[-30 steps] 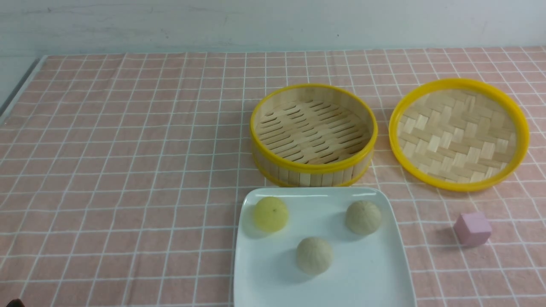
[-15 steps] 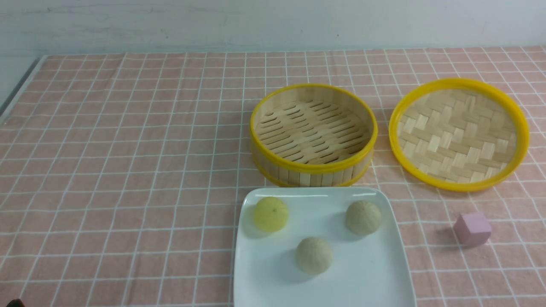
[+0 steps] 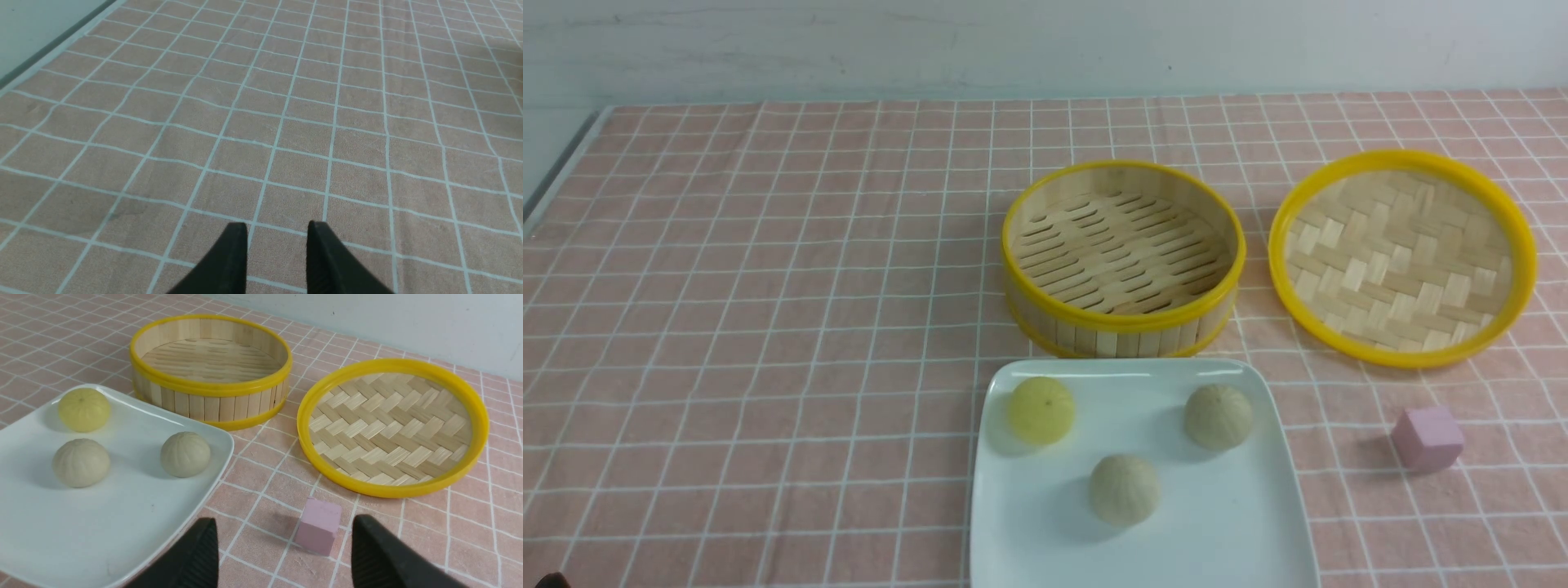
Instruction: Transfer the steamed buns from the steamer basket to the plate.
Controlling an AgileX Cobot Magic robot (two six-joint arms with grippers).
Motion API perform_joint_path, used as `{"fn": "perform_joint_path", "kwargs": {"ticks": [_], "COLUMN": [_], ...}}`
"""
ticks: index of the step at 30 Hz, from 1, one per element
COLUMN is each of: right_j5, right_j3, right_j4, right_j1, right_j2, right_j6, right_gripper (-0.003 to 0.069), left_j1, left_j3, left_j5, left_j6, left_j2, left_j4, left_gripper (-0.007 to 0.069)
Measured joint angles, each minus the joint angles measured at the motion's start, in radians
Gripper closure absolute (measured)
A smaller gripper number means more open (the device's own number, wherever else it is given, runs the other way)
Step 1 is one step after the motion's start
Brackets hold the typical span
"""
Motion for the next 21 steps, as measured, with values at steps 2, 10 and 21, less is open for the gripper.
{"fn": "perform_joint_path", "kwargs": {"ticks": [2, 10, 21], "right_j5": [-0.004, -0.168, -0.265], "right_j3": [0.000, 0.115, 0.289], "right_j4": [-0.013, 0.005, -0.025], "right_j1": [0.000, 0.000, 0.000], "right_j2": [0.000, 0.001, 0.002], "right_j6": [0.005, 0.098, 0.084], "right_gripper": [0.0217, 0.0217, 0.0217], "left_j1": [0.000, 0.000, 0.000], "left_j3": [0.000, 0.000, 0.000], "left_j5": [0.000, 0.000, 0.000], "left_j6": [0.000, 0.000, 0.000], "left_j2": [0.000, 0.000, 0.000], "left_j4": [0.000, 0.002, 0.003], "left_gripper": [0.0384, 0.0384, 0.0384]}}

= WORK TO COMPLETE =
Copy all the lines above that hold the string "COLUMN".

= RESULT =
Motion API perform_joint_path, used as `{"fn": "perform_joint_path", "kwargs": {"ticks": [_], "COLUMN": [_], ...}}`
COLUMN is each of: right_j5, right_j3, right_j4, right_j1, right_j2, right_j6, right_gripper (-0.003 to 0.069), left_j1, left_j3, left_j5, left_j6, left_j2, left_j4, left_gripper (-0.007 to 0.069)

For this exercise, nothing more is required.